You should be able to order frogspawn coral at both brick-and-mortar pet stores and credible online vendors.
Take it upon yourself to enquire and inspect extensively to ensure that the corals are healthy. After all, you do not want a specimen with soft tissue damage.
Several factors such as size and color will affect the price, but you can expect to pay anywhere from $50 to $200 for a head.
All in all, frogspawn coral is a beautiful species that will make a great addition to any tank. Anyone who sees them in the water will be impressed.
On top of that, Frogspawn coral care is quite fun.

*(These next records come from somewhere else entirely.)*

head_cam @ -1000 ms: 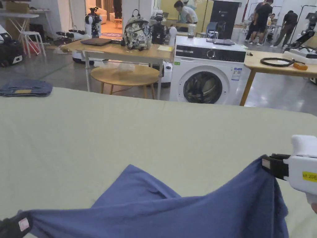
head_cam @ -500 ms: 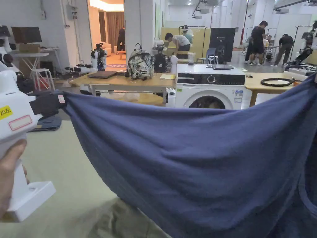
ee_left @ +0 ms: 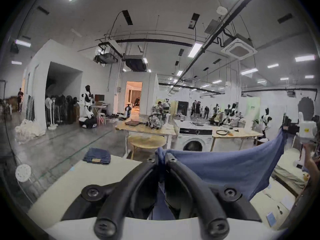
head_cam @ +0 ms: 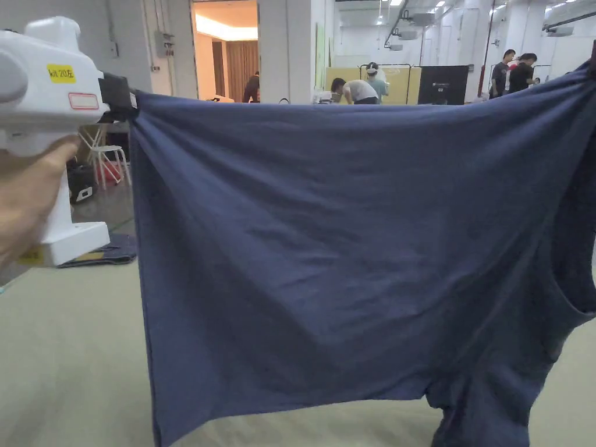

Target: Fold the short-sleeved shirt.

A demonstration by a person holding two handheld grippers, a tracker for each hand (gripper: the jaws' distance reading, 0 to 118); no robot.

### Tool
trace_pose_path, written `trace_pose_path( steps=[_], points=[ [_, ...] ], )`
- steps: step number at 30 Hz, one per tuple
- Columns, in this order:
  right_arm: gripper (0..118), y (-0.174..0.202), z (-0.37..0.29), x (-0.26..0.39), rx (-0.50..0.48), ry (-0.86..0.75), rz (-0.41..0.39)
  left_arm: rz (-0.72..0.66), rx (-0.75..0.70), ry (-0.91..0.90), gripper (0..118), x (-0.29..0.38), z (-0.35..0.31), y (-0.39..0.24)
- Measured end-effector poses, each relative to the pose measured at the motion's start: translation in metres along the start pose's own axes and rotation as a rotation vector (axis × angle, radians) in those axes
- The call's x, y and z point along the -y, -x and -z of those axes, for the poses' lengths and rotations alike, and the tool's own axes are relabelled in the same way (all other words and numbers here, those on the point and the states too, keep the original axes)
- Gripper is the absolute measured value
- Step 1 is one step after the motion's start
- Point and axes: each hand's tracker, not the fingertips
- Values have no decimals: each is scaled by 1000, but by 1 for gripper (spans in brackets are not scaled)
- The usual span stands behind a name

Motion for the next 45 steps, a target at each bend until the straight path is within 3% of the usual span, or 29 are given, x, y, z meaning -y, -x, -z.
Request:
trace_pose_path(
  steps=[2,5,11,15,22,26,28,31,37,40,43,45],
  points=[
    [1,3,18,-10,1,-1,29,-1,-10,8,0,-8,5,-3],
    [1,3,38,-26,-30,-14,134,50,-61,-47,0,-16,15,-8],
    [1,8,47,-49,-13,-41,95,-38,-41,-28,0,-20,34,-8],
    [1,9,41,-37,-1,-29,69,-17,-36,-6,0,-5,50,-7],
    [1,-1,43,23,-5,63,47,-22,2,71,0,54,57,-12],
    [1,-7,43,63,-31,117,87,-44,7,120,0,103,53,-17],
    [1,-4,45,88,-29,172,60,-42,15,200,0,132,58,-18],
    [1,-2,35,131,-43,204,58,-110,34,233,0,175,58,-12],
    [1,-34,-48,236,-136,273,48,-116,93,260,0,256,-22,-8],
    [1,-54,-109,306,-125,291,61,-138,108,275,0,304,-85,-1],
    [1,-73,-180,374,-135,298,211,-199,92,304,0,348,-149,-1],
    [1,-80,-218,414,-95,366,279,-175,41,209,0,375,-196,-4]
  ],
)
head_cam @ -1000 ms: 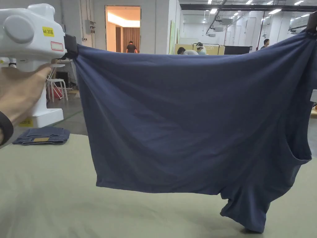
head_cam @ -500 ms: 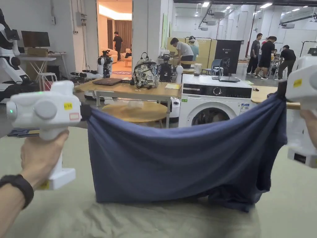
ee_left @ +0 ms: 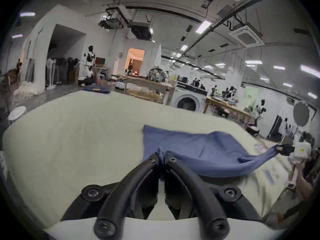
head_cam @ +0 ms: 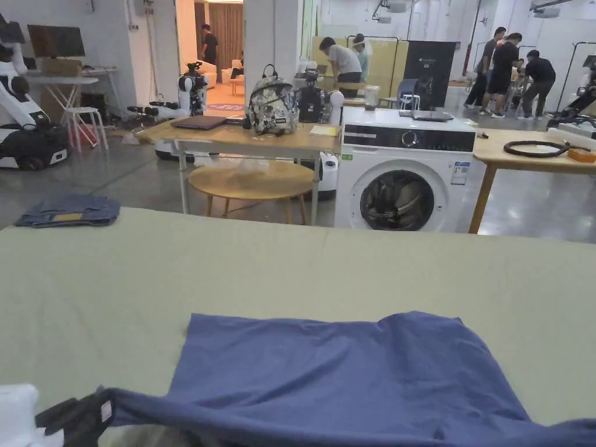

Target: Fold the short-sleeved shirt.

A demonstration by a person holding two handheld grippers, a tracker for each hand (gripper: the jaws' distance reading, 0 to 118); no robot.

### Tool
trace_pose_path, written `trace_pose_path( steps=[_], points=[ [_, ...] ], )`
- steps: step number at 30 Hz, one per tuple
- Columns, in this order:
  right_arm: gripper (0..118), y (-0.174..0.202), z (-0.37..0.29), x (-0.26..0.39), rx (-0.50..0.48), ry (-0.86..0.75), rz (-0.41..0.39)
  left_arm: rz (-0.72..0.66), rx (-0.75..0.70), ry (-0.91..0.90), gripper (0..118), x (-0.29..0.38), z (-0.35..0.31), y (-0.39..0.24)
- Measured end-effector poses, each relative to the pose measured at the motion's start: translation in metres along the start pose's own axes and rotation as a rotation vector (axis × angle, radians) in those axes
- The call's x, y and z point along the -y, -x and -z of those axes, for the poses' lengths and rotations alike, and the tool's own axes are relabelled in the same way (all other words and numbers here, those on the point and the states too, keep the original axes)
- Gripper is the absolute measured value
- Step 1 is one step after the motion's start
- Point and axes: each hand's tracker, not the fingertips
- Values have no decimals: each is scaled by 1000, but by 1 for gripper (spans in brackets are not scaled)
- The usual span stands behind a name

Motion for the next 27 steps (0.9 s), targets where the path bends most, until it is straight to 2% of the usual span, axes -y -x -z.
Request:
trace_pose_path(
  steps=[1,3,5,7,8,10,11,12,13,14,15,17,19,22,25,27],
  points=[
    [1,-4,-11,22,26,11,20,48,-102,98,0,17,-11,-1],
    [1,-7,-31,62,44,55,75,1,-100,99,0,44,-39,4],
    [1,-13,-41,91,61,103,136,-8,-160,161,0,64,-58,1],
    [1,-9,-51,112,93,142,103,-12,-181,190,0,77,-69,4],
    [1,-14,-49,120,129,162,88,-58,-197,283,0,85,-72,9],
    [2,-18,-46,130,113,186,85,-84,-176,273,0,95,-74,17],
    [9,-19,-44,135,121,182,74,-105,-152,302,7,100,-73,23],
    [28,-15,-46,136,126,182,60,-105,-137,310,24,104,-72,27],
    [59,-14,-46,138,128,179,45,-99,-135,313,47,108,-71,32],
    [68,-13,-45,140,137,188,21,-97,-156,326,52,109,-69,32],
    [67,-13,-44,141,153,203,-11,-78,-195,327,52,110,-69,31],
    [67,-11,-51,145,123,188,-20,-82,-177,302,52,105,-72,32],
    [67,-2,-64,141,116,109,-43,-64,-173,251,52,93,-76,21],
    [68,26,-90,123,135,-61,-110,65,-151,161,52,67,-83,-4],
    [67,52,-93,88,66,-135,-166,183,-114,55,52,33,-86,-41],
    [60,67,-87,68,37,-160,-218,210,-38,-12,49,12,-86,-61]
  ],
)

However, the process might not be extremely easy. It requires a bit of a learning curve, but it makes for an excellent introduction to the world of reef keeping.
You cannot go wrong with buying some frogspawn corals for your tank! At a reasonable price, it will significantly enhance the overall visual appeal of your tank. It should be a breeze as long as you follow the guidelines and tips mentioned in this guide.
Remember, the key to making the coral thrive is consistency. Keep this in mind, and you should enjoy its beauty for a long time.